__EXERCISE OBJECTIVE__. Extract the first line through the line containing "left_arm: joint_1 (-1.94" from the listing below, exactly as written.

__SOURCE MATERIAL__.
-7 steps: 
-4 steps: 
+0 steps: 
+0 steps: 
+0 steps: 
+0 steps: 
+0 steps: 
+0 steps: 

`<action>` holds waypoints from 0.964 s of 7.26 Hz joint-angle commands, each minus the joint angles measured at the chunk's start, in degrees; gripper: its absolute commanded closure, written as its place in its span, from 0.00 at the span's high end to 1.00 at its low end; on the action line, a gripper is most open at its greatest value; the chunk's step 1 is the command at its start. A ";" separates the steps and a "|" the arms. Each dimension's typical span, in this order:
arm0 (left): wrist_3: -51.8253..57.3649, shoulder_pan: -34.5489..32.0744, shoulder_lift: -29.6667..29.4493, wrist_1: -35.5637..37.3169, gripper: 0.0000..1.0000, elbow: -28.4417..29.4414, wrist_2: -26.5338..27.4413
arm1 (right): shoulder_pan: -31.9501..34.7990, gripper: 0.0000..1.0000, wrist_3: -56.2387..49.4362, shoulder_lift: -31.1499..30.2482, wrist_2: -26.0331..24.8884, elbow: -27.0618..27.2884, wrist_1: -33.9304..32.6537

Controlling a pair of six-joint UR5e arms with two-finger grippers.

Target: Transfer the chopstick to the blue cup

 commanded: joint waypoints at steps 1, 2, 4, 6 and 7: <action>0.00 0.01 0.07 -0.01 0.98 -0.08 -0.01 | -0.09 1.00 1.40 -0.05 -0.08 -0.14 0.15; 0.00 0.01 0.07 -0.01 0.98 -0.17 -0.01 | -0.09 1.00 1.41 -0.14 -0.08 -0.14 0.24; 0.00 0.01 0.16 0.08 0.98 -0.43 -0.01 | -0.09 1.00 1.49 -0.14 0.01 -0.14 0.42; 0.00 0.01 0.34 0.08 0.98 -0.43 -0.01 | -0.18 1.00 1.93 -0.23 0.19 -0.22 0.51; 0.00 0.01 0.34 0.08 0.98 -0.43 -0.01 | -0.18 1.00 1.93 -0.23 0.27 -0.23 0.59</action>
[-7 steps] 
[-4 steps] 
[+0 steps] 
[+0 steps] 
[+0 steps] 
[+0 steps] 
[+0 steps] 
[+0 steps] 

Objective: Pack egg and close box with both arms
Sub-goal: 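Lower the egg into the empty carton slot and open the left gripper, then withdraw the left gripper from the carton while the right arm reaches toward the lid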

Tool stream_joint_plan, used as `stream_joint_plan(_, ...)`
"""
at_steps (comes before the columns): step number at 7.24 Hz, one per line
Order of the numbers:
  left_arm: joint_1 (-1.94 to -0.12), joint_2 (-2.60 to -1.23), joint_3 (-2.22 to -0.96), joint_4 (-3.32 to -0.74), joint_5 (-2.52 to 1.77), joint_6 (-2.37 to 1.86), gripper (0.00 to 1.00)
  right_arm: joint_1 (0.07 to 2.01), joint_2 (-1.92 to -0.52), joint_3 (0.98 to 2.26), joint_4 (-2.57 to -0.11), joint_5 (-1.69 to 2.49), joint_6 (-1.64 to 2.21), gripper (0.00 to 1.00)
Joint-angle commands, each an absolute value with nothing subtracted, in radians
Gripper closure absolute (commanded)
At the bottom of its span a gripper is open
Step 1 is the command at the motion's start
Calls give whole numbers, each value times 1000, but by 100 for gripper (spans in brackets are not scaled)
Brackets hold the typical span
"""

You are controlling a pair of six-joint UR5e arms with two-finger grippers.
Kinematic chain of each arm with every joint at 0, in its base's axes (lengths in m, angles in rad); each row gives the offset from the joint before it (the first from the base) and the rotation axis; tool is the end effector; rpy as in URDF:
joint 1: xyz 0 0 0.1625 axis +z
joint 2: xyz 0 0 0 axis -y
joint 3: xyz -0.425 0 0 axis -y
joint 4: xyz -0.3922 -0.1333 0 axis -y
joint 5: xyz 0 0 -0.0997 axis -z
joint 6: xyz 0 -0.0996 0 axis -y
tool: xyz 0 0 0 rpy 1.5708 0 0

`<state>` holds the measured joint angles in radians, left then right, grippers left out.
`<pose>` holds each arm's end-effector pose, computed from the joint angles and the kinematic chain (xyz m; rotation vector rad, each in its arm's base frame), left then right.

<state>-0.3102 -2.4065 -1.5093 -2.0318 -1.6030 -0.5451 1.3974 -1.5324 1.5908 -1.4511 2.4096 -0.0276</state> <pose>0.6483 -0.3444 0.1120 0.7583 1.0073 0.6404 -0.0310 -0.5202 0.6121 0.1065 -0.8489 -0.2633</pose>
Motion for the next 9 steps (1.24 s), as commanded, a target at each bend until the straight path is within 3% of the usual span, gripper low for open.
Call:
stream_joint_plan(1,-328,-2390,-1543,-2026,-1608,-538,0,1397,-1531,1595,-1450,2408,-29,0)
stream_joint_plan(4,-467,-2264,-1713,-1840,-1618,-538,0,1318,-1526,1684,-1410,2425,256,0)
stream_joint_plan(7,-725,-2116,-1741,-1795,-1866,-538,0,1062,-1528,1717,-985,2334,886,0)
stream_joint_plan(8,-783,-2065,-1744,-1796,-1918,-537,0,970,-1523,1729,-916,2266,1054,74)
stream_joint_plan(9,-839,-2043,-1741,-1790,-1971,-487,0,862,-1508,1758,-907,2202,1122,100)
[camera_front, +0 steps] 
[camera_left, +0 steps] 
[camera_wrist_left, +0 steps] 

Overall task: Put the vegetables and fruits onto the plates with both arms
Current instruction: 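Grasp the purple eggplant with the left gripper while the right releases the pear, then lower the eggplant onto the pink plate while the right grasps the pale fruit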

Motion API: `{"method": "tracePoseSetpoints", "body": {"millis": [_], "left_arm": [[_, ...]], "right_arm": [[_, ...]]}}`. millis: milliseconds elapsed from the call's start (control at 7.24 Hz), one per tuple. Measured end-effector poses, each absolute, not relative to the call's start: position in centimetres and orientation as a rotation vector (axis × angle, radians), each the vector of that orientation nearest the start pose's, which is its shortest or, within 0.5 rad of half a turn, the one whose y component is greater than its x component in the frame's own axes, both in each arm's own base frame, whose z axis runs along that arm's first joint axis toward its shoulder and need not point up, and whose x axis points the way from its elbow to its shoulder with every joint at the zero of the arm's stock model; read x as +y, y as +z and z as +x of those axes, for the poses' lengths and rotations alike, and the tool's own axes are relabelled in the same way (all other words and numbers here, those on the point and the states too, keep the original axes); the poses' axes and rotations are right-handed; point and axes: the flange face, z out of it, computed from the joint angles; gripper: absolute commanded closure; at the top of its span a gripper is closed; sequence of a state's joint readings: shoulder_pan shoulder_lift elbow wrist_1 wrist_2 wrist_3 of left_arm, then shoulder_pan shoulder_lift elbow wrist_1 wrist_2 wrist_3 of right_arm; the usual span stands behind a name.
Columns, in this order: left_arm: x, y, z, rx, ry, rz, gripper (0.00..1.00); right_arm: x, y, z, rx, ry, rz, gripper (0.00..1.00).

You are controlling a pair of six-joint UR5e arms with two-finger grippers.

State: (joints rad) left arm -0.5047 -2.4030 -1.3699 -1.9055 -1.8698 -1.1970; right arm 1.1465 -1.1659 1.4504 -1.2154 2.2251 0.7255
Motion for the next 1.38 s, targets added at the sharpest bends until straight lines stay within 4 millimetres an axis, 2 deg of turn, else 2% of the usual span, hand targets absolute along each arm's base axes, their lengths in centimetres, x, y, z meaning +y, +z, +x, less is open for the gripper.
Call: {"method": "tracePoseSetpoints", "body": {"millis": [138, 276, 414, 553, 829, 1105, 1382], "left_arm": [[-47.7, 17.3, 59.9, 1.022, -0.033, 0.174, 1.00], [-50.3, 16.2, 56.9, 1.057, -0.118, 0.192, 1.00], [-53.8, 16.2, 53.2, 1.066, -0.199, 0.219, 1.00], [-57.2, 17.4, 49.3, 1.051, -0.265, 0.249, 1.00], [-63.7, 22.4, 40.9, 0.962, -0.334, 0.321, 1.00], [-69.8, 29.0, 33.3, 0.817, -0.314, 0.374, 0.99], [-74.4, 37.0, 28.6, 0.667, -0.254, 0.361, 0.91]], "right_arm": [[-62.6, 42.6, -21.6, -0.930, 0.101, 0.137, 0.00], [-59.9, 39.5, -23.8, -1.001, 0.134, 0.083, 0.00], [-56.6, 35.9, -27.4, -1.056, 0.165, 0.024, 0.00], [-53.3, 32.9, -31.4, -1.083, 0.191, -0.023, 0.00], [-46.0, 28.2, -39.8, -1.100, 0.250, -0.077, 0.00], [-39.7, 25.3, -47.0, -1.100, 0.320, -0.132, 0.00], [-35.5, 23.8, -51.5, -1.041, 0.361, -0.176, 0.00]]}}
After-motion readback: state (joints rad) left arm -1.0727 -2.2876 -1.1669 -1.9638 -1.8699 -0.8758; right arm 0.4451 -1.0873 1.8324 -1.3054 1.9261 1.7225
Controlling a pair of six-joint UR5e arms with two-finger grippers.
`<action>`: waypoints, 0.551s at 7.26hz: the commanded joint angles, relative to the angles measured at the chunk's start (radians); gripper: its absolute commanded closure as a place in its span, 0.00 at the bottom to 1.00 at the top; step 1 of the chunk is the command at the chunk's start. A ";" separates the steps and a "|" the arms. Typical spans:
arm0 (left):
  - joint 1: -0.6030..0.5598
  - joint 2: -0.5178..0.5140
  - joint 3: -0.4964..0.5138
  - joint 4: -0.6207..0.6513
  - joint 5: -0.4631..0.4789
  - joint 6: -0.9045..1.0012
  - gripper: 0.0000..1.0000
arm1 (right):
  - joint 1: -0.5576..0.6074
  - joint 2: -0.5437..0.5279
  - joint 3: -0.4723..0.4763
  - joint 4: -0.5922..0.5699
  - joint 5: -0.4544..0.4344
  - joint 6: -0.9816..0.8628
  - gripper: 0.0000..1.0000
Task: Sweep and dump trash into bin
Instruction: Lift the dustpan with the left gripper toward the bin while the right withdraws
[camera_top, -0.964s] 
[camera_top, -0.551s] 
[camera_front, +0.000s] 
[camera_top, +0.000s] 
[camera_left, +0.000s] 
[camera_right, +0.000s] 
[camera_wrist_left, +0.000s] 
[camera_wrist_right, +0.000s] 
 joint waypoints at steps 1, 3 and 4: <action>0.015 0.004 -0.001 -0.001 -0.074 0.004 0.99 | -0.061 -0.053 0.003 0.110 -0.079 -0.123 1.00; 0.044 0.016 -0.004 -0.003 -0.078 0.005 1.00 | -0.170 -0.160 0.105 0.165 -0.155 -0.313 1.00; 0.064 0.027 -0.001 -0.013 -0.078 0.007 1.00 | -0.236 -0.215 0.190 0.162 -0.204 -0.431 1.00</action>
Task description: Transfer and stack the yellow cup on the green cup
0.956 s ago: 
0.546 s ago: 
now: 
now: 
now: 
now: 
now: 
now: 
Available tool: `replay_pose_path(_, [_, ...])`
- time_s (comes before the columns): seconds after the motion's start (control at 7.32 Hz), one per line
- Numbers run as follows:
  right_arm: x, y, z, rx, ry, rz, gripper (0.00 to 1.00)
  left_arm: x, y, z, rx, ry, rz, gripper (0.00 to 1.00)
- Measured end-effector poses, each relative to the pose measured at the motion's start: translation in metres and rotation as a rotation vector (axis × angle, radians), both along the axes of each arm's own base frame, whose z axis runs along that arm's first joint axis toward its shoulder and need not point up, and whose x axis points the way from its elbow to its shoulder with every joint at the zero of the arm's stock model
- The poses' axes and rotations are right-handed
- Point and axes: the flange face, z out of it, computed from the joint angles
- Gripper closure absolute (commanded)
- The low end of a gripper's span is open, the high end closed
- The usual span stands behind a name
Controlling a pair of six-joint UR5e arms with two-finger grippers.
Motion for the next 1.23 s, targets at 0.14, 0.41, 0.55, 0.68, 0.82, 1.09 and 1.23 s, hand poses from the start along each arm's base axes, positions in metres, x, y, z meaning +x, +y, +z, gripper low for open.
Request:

__RESULT__.
-7 steps: 
-4 steps: 
+0 steps: 
+0 steps: 
+0 steps: 
+0 steps: 
+0 steps: 
+0 steps: 

`<action>` holds waypoints from 0.964 s of 7.26 Hz joint-angle commands, each minus the joint angles measured at the chunk's start, in degrees; gripper: its absolute commanded closure, written as its place in its span, from 0.00 at the span's high end to 1.00 at its low end; on the action line, a gripper is most open at its greatest value; the chunk's step 1 is the command at its start. A ";" separates the steps and a "|" the arms. Each dimension's typical span, in this order:
arm0 (left): wrist_3: -51.8253..57.3649, shoulder_pan: -34.5489..32.0744, shoulder_lift: -29.6667..29.4493, wrist_1: -35.5637..37.3169, gripper: 0.0000..1.0000, elbow: -28.4417..29.4414, wrist_2: -26.5338..27.4413
arm1 (right): shoulder_pan: -31.9501..34.7990, gripper: 0.0000..1.0000, wrist_3: -56.2387..49.4362, shoulder_lift: -31.1499..30.2482, wrist_2: -26.0331..24.8884, elbow: -27.0618..27.2884, wrist_1: -33.9304..32.6537

Controlling a pair of six-joint UR5e arms with two-finger grippers.

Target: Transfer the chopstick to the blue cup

 commanded: joint waypoints at steps 1, 2, 4, 6 and 7: <action>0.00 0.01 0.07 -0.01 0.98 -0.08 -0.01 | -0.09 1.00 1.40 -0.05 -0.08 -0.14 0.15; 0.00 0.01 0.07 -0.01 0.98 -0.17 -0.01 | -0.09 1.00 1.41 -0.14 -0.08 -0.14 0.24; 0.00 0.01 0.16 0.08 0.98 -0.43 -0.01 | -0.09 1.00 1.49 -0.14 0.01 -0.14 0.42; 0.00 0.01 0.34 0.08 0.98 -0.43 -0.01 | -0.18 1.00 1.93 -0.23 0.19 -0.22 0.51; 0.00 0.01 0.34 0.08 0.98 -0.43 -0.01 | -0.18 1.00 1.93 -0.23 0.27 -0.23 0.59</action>
[-7 steps] 
[-4 steps] 
[+0 steps] 
[+0 steps] 
[+0 steps] 
[+0 steps] 
[+0 steps] 
[+0 steps] 

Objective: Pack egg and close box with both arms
Sub-goal: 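Lower the egg into the empty carton slot and open the left gripper, then withdraw the left gripper from the carton while the right arm reaches toward the lid
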
Tool stream_joint_plan, used as `stream_joint_plan(_, ...)`
"""
at_steps (comes before the columns): step number at 7.24 Hz, one per line
Order of the numbers:
  left_arm: joint_1 (-1.94 to -0.12), joint_2 (-2.60 to -1.23), joint_3 (-2.22 to -0.96), joint_4 (-3.32 to -0.74), joint_5 (-2.52 to 1.77), joint_6 (-2.37 to 1.86), gripper (0.00 to 1.00)

The answer has been given in full.